WHAT THE TASK REQUIRES — All entries below must be written out verbatim, and the images must be dropped.

MATERIAL SUPPLIED START

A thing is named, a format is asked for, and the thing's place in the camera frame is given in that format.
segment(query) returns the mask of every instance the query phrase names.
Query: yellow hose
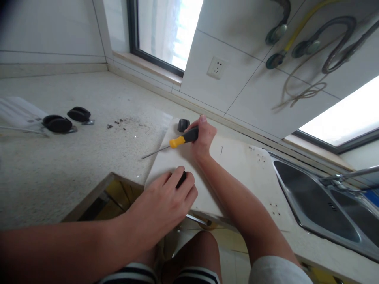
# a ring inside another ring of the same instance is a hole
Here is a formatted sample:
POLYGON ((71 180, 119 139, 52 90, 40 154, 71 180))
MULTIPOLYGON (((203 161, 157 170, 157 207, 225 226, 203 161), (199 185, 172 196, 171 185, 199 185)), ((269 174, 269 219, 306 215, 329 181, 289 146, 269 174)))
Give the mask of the yellow hose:
POLYGON ((314 6, 313 9, 304 17, 304 19, 301 21, 300 25, 297 27, 297 29, 295 30, 295 32, 292 35, 291 39, 288 41, 287 45, 285 46, 284 51, 285 52, 289 51, 289 49, 291 48, 291 46, 294 43, 295 39, 297 38, 297 36, 301 32, 301 30, 304 28, 304 26, 306 25, 306 23, 308 22, 308 20, 314 15, 314 13, 317 12, 317 10, 319 10, 320 8, 322 8, 325 5, 331 4, 333 2, 338 2, 338 1, 342 1, 342 0, 324 0, 324 1, 320 2, 320 3, 318 3, 316 6, 314 6))

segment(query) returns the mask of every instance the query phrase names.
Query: black screwdriver handle
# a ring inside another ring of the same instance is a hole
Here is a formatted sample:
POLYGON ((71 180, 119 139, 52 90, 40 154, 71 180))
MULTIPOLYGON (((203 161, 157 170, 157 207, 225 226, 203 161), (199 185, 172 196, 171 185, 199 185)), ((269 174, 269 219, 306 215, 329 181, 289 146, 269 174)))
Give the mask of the black screwdriver handle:
POLYGON ((183 135, 183 138, 185 140, 185 143, 196 141, 199 137, 199 127, 196 126, 187 132, 185 132, 183 135))

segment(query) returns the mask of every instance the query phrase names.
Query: forearm
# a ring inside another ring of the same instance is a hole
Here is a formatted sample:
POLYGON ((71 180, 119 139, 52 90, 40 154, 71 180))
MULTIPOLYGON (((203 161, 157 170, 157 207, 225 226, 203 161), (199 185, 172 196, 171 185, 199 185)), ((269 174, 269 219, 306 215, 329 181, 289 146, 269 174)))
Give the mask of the forearm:
POLYGON ((277 255, 298 264, 287 241, 257 197, 212 157, 197 160, 227 216, 243 236, 251 263, 264 255, 277 255))
POLYGON ((93 283, 142 252, 128 223, 128 216, 121 215, 2 232, 3 271, 10 282, 93 283))

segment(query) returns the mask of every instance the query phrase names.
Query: hand
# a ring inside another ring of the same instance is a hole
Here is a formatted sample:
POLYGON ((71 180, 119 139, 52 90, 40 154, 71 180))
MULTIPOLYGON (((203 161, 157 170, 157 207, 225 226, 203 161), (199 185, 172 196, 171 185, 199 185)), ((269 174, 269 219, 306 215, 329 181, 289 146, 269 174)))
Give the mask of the hand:
POLYGON ((184 167, 173 173, 167 172, 153 181, 125 213, 132 218, 135 233, 140 237, 145 249, 156 245, 188 214, 197 198, 195 178, 187 172, 187 177, 177 189, 184 167))
POLYGON ((195 126, 199 126, 199 137, 195 142, 192 142, 191 153, 199 162, 201 159, 210 157, 209 148, 217 133, 217 129, 206 121, 205 115, 201 115, 200 118, 188 126, 184 132, 195 126))

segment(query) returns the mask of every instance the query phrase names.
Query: person's left hand
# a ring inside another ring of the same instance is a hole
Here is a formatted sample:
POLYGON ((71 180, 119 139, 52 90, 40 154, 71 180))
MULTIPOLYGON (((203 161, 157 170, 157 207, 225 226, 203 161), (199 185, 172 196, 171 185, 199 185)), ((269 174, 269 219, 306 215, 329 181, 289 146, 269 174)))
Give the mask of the person's left hand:
POLYGON ((147 249, 178 225, 197 198, 195 178, 187 172, 186 179, 177 189, 184 167, 167 172, 153 181, 126 212, 135 222, 135 230, 147 249))

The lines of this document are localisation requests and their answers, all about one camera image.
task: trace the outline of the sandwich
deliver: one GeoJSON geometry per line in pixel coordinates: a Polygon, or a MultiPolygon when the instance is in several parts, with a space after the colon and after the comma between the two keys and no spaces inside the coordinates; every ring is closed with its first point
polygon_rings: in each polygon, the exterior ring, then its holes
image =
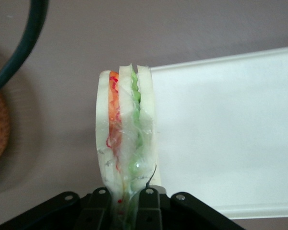
{"type": "Polygon", "coordinates": [[[103,183],[117,222],[129,224],[136,194],[150,181],[160,185],[156,114],[149,67],[103,71],[96,100],[96,148],[103,183]]]}

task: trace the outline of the green filling
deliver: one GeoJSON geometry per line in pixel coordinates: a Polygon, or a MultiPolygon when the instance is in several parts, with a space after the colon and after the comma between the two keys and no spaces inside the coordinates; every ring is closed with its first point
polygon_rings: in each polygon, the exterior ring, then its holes
{"type": "Polygon", "coordinates": [[[134,70],[132,69],[132,75],[131,75],[132,83],[131,83],[131,89],[132,89],[132,99],[134,103],[134,111],[132,114],[133,123],[135,127],[138,130],[137,133],[137,139],[136,139],[136,151],[134,153],[134,156],[132,157],[130,164],[129,164],[129,172],[132,177],[138,177],[141,174],[141,157],[142,157],[142,146],[143,146],[143,137],[141,133],[141,125],[140,125],[140,102],[141,102],[141,94],[139,92],[138,87],[138,77],[134,70]]]}

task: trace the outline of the dark green wire
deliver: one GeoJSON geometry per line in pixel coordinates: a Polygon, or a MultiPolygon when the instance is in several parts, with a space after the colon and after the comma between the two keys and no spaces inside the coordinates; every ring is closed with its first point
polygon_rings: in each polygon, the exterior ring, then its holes
{"type": "Polygon", "coordinates": [[[30,13],[23,37],[11,58],[0,71],[0,89],[17,72],[30,55],[43,28],[48,0],[31,0],[30,13]]]}

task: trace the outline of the white plate
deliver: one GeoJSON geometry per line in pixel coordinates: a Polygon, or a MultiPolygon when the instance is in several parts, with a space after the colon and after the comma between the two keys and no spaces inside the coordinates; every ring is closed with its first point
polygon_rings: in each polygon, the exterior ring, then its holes
{"type": "Polygon", "coordinates": [[[152,68],[162,185],[288,217],[288,48],[152,68]]]}

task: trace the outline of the orange filling
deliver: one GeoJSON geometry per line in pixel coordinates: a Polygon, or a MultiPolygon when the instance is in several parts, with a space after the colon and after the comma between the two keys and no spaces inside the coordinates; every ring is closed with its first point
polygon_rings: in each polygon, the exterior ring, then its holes
{"type": "Polygon", "coordinates": [[[111,71],[108,91],[109,137],[107,139],[107,146],[112,149],[116,157],[116,169],[119,171],[119,150],[122,133],[118,82],[119,74],[111,71]]]}

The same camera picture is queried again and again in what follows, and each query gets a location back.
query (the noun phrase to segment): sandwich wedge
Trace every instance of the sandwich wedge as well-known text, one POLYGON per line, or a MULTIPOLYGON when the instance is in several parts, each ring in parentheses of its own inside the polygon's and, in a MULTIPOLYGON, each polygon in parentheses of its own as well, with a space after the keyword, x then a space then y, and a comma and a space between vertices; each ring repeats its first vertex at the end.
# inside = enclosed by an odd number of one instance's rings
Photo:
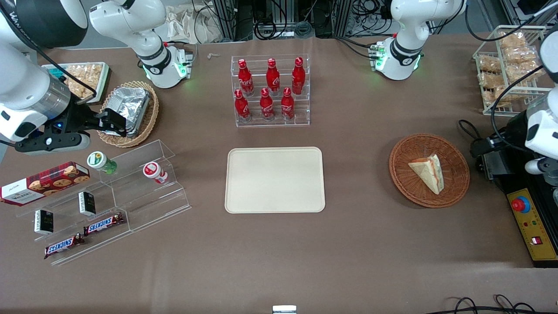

MATERIAL SUPPLIED END

WRITTEN REPLY —
A thing is named, a format is asked for, and the thing's place in the camera frame is given in that format.
segment(query) returns the mask of every instance the query phrase names.
Query: yellow hose
# a ring inside another ring of the same instance is a hole
Here is a formatted sample:
POLYGON ((71 180, 119 139, 52 90, 40 154, 71 180))
MULTIPOLYGON (((203 161, 157 170, 157 207, 225 226, 203 161), (199 185, 172 196, 171 185, 199 185)), ((269 174, 269 219, 306 215, 329 181, 289 146, 269 174)))
Give the mask of the yellow hose:
POLYGON ((314 6, 313 9, 304 17, 304 19, 301 21, 300 25, 297 27, 297 29, 295 30, 295 32, 292 35, 291 39, 288 41, 287 45, 285 46, 284 51, 285 52, 289 51, 289 49, 291 48, 291 46, 294 43, 295 39, 297 38, 297 36, 301 32, 301 30, 304 28, 304 26, 306 25, 306 23, 308 22, 308 20, 314 15, 314 13, 317 12, 317 10, 319 10, 320 8, 322 8, 325 5, 331 4, 333 2, 338 2, 338 1, 342 1, 342 0, 324 0, 324 1, 320 2, 320 3, 318 3, 316 6, 314 6))

segment(query) returns the mask of every instance the query phrase names.
Query: black screwdriver handle
# a ring inside another ring of the same instance is a hole
Here is a formatted sample:
POLYGON ((71 180, 119 139, 52 90, 40 154, 71 180))
MULTIPOLYGON (((203 161, 157 170, 157 207, 225 226, 203 161), (199 185, 172 196, 171 185, 199 185)), ((269 174, 269 219, 306 215, 329 181, 289 146, 269 174)))
Give the mask of the black screwdriver handle:
POLYGON ((183 135, 183 138, 185 140, 185 143, 196 141, 199 137, 199 127, 196 126, 187 132, 185 132, 183 135))

segment(query) returns the mask of every instance the query phrase names.
Query: forearm
# a ring inside another ring of the same instance is a hole
Here is a formatted sample:
POLYGON ((71 180, 119 139, 52 90, 40 154, 71 180))
MULTIPOLYGON (((203 161, 157 170, 157 207, 225 226, 203 161), (199 185, 172 196, 171 185, 199 185)), ((269 174, 269 219, 306 215, 329 181, 289 146, 269 174)))
Give the mask of the forearm:
POLYGON ((277 255, 298 264, 287 241, 257 197, 212 157, 197 160, 227 216, 243 236, 251 263, 264 255, 277 255))
POLYGON ((93 283, 142 252, 128 223, 128 216, 121 215, 2 232, 3 271, 10 282, 93 283))

segment(query) returns the mask of every instance the query phrase names.
Query: hand
# a ring inside another ring of the same instance is a hole
Here is a formatted sample:
POLYGON ((71 180, 119 139, 52 90, 40 154, 71 180))
MULTIPOLYGON (((203 161, 157 170, 157 207, 225 226, 203 161), (199 185, 172 196, 171 185, 199 185)), ((269 174, 269 219, 306 215, 329 181, 289 146, 269 174)))
Give the mask of the hand:
POLYGON ((184 167, 173 173, 167 172, 153 181, 125 213, 132 218, 135 233, 140 237, 145 249, 156 245, 188 214, 197 198, 195 178, 187 172, 187 177, 177 189, 184 167))
POLYGON ((195 126, 199 126, 199 137, 195 142, 192 142, 191 153, 199 162, 201 159, 210 157, 209 148, 217 133, 217 129, 206 121, 205 115, 201 115, 200 118, 188 126, 184 132, 195 126))

segment(query) returns the mask of every instance the query phrase names.
Query: person's left hand
# a ring inside another ring of the same instance is a hole
Here is a formatted sample:
POLYGON ((71 180, 119 139, 52 90, 40 154, 71 180))
MULTIPOLYGON (((203 161, 157 170, 157 207, 225 226, 203 161), (199 185, 172 196, 171 185, 199 185)), ((269 174, 269 219, 306 215, 329 181, 289 146, 269 174)))
Give the mask of the person's left hand:
POLYGON ((147 249, 178 225, 197 198, 195 178, 187 172, 186 179, 177 189, 184 167, 167 172, 153 181, 126 212, 135 222, 135 230, 147 249))

The lines of this document are localisation requests and their answers, all about one camera image.
task: trace the outline of the sandwich
deliver: one GeoJSON geometry per line in pixel coordinates: a Polygon, or a MultiPolygon when the instance is in several parts, with a space after the colon and after the comma between the two keys and no spaces inside the coordinates; every ring is closed with its first point
polygon_rings: in each polygon, the exterior ring, then its holes
image =
{"type": "Polygon", "coordinates": [[[103,183],[117,222],[129,224],[136,194],[150,181],[160,185],[156,114],[149,67],[103,71],[96,100],[96,148],[103,183]]]}

task: trace the outline of the green filling
deliver: one GeoJSON geometry per line in pixel coordinates: a Polygon, or a MultiPolygon when the instance is in several parts, with a space after the colon and after the comma between the two keys and no spaces inside the coordinates; every ring is closed with its first point
polygon_rings: in each polygon, the exterior ring, then its holes
{"type": "Polygon", "coordinates": [[[134,70],[132,69],[132,75],[131,75],[132,83],[131,83],[131,89],[132,89],[132,99],[134,103],[134,111],[132,114],[133,123],[135,127],[138,130],[137,133],[137,139],[136,139],[136,151],[134,153],[134,156],[132,157],[130,164],[129,164],[129,172],[132,177],[138,177],[141,174],[141,157],[142,157],[142,146],[143,146],[143,137],[141,133],[141,125],[140,125],[140,102],[141,102],[141,94],[139,92],[138,87],[138,77],[134,70]]]}

task: trace the outline of the dark green wire
deliver: one GeoJSON geometry per line in pixel coordinates: a Polygon, or a MultiPolygon when the instance is in several parts, with a space after the colon and after the comma between the two keys and no spaces inside the coordinates; every ring is closed with its first point
polygon_rings: in each polygon, the exterior ring, then its holes
{"type": "Polygon", "coordinates": [[[30,13],[23,37],[11,58],[0,71],[0,89],[17,72],[30,55],[43,28],[48,0],[31,0],[30,13]]]}

task: trace the outline of the white plate
deliver: one GeoJSON geometry per line in pixel coordinates: a Polygon, or a MultiPolygon when the instance is in several parts, with a space after the colon and after the comma between the two keys and no spaces inside the coordinates; every ring is closed with its first point
polygon_rings: in each polygon, the exterior ring, then its holes
{"type": "Polygon", "coordinates": [[[152,68],[162,185],[288,217],[288,48],[152,68]]]}

task: trace the outline of the orange filling
deliver: one GeoJSON geometry per line in pixel coordinates: a Polygon, or a MultiPolygon when the instance is in several parts, with a space after the colon and after the comma between the two keys and no spaces inside the coordinates; every ring is closed with its first point
polygon_rings: in each polygon, the exterior ring, then its holes
{"type": "Polygon", "coordinates": [[[111,71],[108,91],[109,137],[107,139],[107,146],[112,149],[116,157],[116,169],[119,171],[119,150],[122,133],[118,82],[119,74],[111,71]]]}

The same camera picture is queried again and again in what follows, and each query gets a location back.
query (the noun phrase to segment): sandwich wedge
Trace every instance of the sandwich wedge as well-known text, one POLYGON per line, or a MULTIPOLYGON when the instance is in several parts, each ring in parentheses of its own inside the polygon's and, in a MULTIPOLYGON, each polygon in parentheses of its own as well, with a space after the keyword, x then a space then y, and a comma and a space between vertices; each ring repeats its first vertex at the end.
# inside = enclosed by an odd number of one instance's rings
Photo:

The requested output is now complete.